US July trade deficit swells on oil, Chinese imports
September 14, 2008 00:00:00
WASHINGTON, Sept 13 (AFP): The US trade deficit rose sharply to 62.2 billion dollars in July, the largest gap in more than a year, on record high oil prices and surging Chinese imports, government data showed yesterday.
The July trade gap was wider than the consensus forecast for an increase to 58.0 billion dollars. It was the largest shortfall since March 2007 and followed two consecutive months of shrinking deficits.
The deficit rose nearly six per cent from a June deficit of 58.8 billion dollars, revised sharply higher from the prior estimate of 56.8 billion.
Analysts said the July data indicated international trade likely will continue to underpin growth in the US economy, which accelerated to a 3.3 per cent pace in the second quarter, as a weak dollar bolstered exports, though the dollar has recently strengthened.
"Trade volumes suggest that trade will add at least 1.0 per centage point to third-quarter growth, a solid contribution-albeit less dramatic than the 3.1- per centage-point contribution in the second quarter," said Nigel Gault, analyst at Global Insight.
July exports rose 5.4 billion dollars to a total 168.1 billion dollars and imports were up 8.7 billion dollars to 230.3 billion, the department said.

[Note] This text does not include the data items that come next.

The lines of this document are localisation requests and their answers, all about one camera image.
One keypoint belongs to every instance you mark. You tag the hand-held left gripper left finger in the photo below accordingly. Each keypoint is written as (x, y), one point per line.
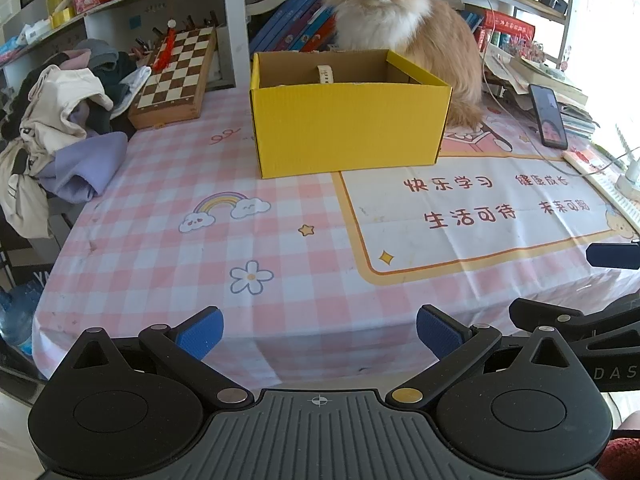
(200, 332)

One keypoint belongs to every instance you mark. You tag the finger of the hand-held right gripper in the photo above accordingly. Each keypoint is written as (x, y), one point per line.
(615, 255)
(545, 316)

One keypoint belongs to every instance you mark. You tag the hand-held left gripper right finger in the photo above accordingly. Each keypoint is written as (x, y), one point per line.
(440, 332)

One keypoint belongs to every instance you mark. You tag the yellow cardboard box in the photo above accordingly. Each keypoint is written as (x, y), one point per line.
(345, 130)

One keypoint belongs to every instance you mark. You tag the white power strip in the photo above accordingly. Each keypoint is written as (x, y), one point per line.
(620, 205)

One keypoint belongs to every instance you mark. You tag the dark red cloth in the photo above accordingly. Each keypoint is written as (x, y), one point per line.
(622, 460)

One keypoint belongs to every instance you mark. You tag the pink and white booklet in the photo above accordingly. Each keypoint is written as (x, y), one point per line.
(585, 161)

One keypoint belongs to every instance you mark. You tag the pink checked tablecloth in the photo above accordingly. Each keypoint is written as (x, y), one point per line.
(150, 240)

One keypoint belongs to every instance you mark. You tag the black smartphone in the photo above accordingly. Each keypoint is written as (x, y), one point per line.
(547, 115)

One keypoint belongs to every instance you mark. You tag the blue plastic bottle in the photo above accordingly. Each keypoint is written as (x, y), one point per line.
(17, 315)

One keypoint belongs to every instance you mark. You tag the stack of papers and books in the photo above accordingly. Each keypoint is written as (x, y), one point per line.
(540, 72)

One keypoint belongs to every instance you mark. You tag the lavender garment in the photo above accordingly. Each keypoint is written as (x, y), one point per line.
(85, 165)

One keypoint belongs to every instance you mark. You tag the wooden chessboard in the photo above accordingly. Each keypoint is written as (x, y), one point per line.
(175, 75)

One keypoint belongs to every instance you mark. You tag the pile of clothes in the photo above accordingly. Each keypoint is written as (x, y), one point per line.
(55, 110)

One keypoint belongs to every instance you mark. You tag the dark clothes pile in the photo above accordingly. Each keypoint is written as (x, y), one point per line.
(117, 67)

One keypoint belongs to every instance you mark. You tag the red tassel ornament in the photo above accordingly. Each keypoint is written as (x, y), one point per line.
(167, 50)

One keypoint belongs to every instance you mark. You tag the white shelf unit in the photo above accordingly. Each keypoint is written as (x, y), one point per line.
(235, 20)

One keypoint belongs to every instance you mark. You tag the orange and white cat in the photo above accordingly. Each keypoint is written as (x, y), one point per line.
(400, 15)

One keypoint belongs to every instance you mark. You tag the row of blue books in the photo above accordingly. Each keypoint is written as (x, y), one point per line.
(290, 25)

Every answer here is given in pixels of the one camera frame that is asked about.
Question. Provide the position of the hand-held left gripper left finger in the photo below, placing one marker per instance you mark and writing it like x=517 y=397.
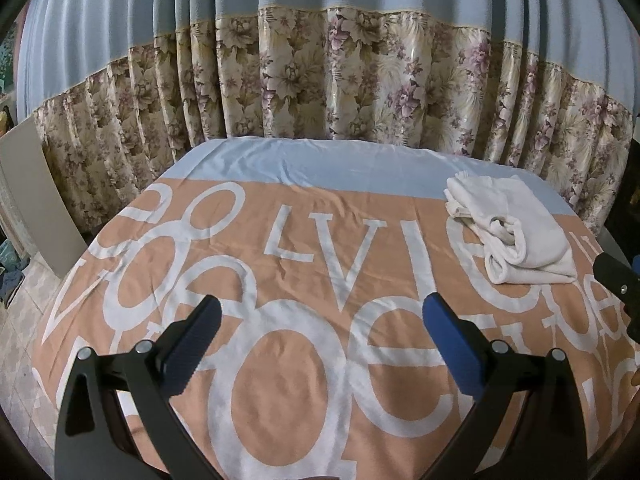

On a 12-month basis, the July trade deficit was 4.9 billion dollars higher than a year ago.
Peter Morici, a University of Maryland economist, highlighted the huge trade deficit's weight on US gross domestic product (GDP) growth.
"Money spent on Middle East oil, Chinese televisions and coffee markers, Japanese and Korean cars can't be spent on US made goods and services, unless offset by a comparable amount of exports," Morici said.
"At about 5.2 per cent of GDP, the trade deficit is a significant drag on economic growth and destroys millions of high-paying US jobs."